Golden, recognizable for his long, white beard, joined the group in 1965, and lead singer Allen joined a year later.
Sterban joined in 1972, and Bonsall joined in 1973.
Before he was an Oak Ridge Boy, Sterban sang backup for Elvis Presley as a member of the Stamps Quartet.
“It was before (Presley) gained weight, and he was (performing) at stadiums and arenas,” Sterban said.
Sterban said he sang in the recording of Presley’s hit “Burning Love”
“I had a chance to be a part of, really, the biggest tour in the music business back then,” Sterban said.
“It was really kind of a cool thing.”
After years of being identified as a gospel group, the Oak Ridge Boys steered themselves toward the country market.
“Periodically we’ve reinvented ourselves, and I think it’s (made us) kind of relevant to current market place,” Sterban said.
Sterban said the groups ability to reinvent their style has helped them retain the group’s staying power in the music industry.

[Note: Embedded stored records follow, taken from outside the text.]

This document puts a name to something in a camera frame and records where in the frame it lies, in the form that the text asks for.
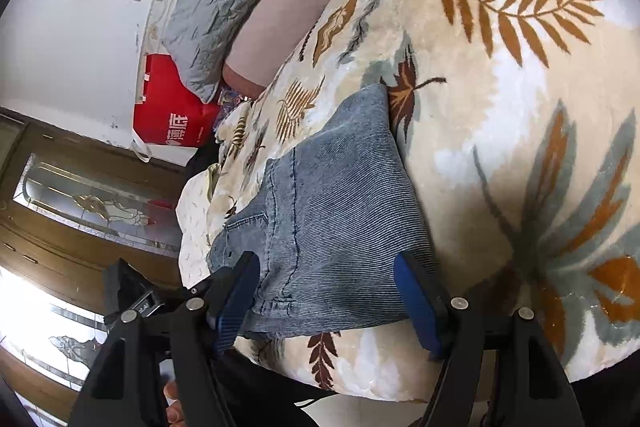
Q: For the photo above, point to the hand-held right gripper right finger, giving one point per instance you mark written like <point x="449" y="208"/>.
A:
<point x="417" y="302"/>

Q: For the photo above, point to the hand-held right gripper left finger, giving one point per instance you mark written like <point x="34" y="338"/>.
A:
<point x="235" y="307"/>

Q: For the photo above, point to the blue denim pants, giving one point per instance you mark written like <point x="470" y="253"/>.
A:
<point x="340" y="217"/>

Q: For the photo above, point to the wooden glass door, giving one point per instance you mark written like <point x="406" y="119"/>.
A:
<point x="75" y="252"/>

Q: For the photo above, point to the person's dark clothing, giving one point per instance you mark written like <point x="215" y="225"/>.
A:
<point x="270" y="397"/>

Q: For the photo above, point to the white patterned cloth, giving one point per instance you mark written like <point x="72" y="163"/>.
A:
<point x="195" y="217"/>

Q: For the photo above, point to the black cloth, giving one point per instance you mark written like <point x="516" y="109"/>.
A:
<point x="200" y="162"/>

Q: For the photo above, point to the red shopping bag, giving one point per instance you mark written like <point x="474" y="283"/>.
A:
<point x="170" y="107"/>

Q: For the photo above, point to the colourful printed packet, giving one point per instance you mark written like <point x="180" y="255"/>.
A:
<point x="230" y="99"/>

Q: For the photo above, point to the beige leaf-print blanket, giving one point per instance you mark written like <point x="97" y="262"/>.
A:
<point x="475" y="82"/>

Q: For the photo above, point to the grey quilted pillow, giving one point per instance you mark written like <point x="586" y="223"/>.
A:
<point x="215" y="7"/>

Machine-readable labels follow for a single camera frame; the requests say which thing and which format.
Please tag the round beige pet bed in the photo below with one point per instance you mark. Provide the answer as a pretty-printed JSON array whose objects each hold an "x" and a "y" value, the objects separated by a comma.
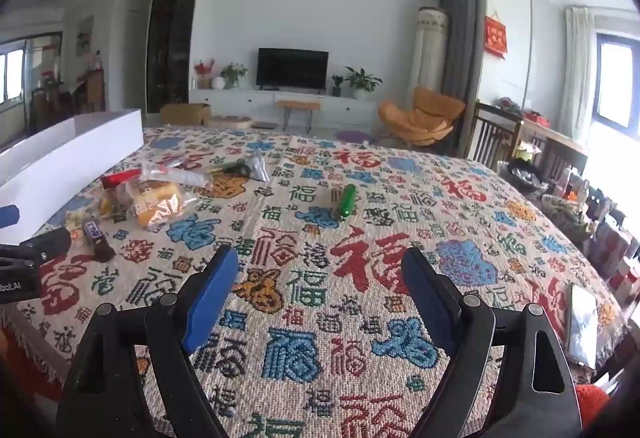
[{"x": 230, "y": 121}]

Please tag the triangular blue-white packet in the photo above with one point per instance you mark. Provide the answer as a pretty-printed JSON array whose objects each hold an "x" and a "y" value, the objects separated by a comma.
[{"x": 257, "y": 167}]

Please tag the small yellow snack packet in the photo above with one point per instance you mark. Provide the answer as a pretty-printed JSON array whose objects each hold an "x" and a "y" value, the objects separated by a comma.
[{"x": 107, "y": 208}]

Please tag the white sheer curtain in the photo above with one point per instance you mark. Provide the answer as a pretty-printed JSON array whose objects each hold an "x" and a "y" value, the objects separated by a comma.
[{"x": 575, "y": 68}]

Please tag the brown chocolate bar packet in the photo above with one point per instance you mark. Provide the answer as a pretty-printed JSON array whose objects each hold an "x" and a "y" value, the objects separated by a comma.
[{"x": 97, "y": 238}]

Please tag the framed wall picture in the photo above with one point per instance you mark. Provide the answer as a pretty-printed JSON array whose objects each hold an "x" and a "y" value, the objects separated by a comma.
[{"x": 85, "y": 36}]

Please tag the black flat television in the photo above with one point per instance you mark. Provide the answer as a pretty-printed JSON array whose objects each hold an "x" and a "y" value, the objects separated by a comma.
[{"x": 292, "y": 67}]

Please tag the red flower arrangement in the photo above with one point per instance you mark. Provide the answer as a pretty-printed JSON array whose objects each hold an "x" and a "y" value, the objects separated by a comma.
[{"x": 203, "y": 68}]

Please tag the small plant in dark pot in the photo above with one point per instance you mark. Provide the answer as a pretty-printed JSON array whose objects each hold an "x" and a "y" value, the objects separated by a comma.
[{"x": 337, "y": 86}]

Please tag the silver foil packet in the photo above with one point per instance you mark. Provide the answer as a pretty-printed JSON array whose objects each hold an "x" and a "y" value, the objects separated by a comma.
[{"x": 582, "y": 323}]

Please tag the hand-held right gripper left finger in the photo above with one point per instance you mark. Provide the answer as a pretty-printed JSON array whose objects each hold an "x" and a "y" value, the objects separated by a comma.
[{"x": 210, "y": 298}]

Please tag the purple floor mat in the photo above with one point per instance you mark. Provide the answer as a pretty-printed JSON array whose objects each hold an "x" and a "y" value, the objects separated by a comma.
[{"x": 351, "y": 136}]

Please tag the long silver-brown snack packet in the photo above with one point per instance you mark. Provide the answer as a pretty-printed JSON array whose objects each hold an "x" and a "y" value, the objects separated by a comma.
[{"x": 232, "y": 168}]

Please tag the dark wooden chair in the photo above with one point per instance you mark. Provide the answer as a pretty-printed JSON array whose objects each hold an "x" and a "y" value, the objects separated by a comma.
[
  {"x": 562, "y": 161},
  {"x": 492, "y": 138}
]

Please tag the wooden stool with metal legs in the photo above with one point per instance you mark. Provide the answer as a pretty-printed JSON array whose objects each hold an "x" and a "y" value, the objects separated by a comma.
[{"x": 297, "y": 105}]

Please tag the bright green snack packet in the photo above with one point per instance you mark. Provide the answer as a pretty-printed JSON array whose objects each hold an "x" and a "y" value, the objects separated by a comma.
[{"x": 345, "y": 200}]

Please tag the printed woven tablecloth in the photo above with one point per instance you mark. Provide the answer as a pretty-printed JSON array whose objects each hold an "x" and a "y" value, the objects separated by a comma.
[{"x": 310, "y": 238}]

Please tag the red wall hanging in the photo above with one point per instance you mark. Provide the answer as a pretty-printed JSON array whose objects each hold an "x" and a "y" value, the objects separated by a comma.
[{"x": 496, "y": 36}]

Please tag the orange lounge chair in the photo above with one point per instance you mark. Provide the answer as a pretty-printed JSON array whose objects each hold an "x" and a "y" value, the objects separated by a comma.
[{"x": 420, "y": 118}]

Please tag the large potted green plant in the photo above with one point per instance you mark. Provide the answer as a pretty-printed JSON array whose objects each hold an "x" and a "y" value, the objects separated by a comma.
[{"x": 362, "y": 81}]

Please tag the tall dark display cabinet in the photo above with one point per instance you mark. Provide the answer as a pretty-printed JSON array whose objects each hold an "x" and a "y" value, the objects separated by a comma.
[{"x": 170, "y": 43}]

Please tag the white television cabinet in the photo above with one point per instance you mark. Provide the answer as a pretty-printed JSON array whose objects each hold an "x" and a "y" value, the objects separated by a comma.
[{"x": 250, "y": 101}]

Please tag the dark framed window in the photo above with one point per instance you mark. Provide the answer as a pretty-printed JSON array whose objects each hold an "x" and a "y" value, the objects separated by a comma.
[{"x": 617, "y": 83}]

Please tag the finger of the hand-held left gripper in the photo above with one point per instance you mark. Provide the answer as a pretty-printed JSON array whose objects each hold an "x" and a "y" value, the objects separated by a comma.
[
  {"x": 45, "y": 243},
  {"x": 7, "y": 216}
]

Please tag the bread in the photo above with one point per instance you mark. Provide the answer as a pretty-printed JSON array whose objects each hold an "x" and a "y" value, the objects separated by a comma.
[{"x": 155, "y": 205}]

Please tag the grey curtain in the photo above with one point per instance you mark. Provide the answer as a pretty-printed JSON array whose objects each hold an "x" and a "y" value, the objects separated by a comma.
[{"x": 460, "y": 43}]

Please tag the clear packet with red end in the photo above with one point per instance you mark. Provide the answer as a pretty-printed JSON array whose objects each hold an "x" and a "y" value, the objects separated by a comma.
[{"x": 180, "y": 175}]

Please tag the red snack packet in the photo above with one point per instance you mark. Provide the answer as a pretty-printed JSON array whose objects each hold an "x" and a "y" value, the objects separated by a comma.
[{"x": 120, "y": 178}]

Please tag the covered standing air conditioner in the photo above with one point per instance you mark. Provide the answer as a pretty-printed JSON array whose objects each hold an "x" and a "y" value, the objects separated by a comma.
[{"x": 430, "y": 48}]

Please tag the green plant in vase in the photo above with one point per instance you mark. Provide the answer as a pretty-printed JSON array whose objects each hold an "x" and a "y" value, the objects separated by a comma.
[{"x": 232, "y": 73}]

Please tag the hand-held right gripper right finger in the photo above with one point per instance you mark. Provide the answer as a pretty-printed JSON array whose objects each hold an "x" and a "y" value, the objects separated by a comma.
[{"x": 430, "y": 290}]

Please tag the round white vase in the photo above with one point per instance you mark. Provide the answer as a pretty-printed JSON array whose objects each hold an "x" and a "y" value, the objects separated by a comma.
[{"x": 218, "y": 83}]

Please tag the brown cardboard box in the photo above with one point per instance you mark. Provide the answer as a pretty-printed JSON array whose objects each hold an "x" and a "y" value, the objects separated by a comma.
[{"x": 185, "y": 114}]

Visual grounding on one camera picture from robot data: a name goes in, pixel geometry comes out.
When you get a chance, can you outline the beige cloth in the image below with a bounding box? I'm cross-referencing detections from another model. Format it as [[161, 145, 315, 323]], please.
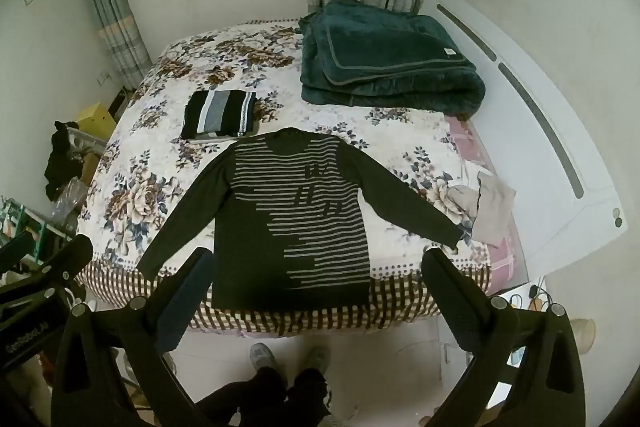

In the group’s latest project, they teamed up with Cracker Barrell Old Country Store and released a CD in September, which is sold exclusively through the restaurant chain.
As the existence of music stores that sell CDs has dwindled, the Cracker Barrell partnership makes sense, Sterban said.
“(You can) go to the restaurant and see pretty much the same people you would see at an Oak Ridge Boys concert,” he said.
Sterban said casino goers also tend to be the Oak Ridge Boys target audience, so he expects the same thing to happen with the Isle of Capri.
“(Casino goers) are our customers.”
Sterban, a Hendersonville, Tenn., resident, said he looks forward to coming back to Mississippi, and the Miss-Lou in particular.
“(We’re excited), since we don’t play in the state of Mississippi very often, at least not often enough,” Sterban said.
He said Saturday’s performance will deliver a good mix of old hits, including “Elvira,” some new stuff, patriotic numbers and songs that dig back to their gospel roots.
“We have a lot of friends and fans in the state of Mississippi, and it’s going to be good to come back together.”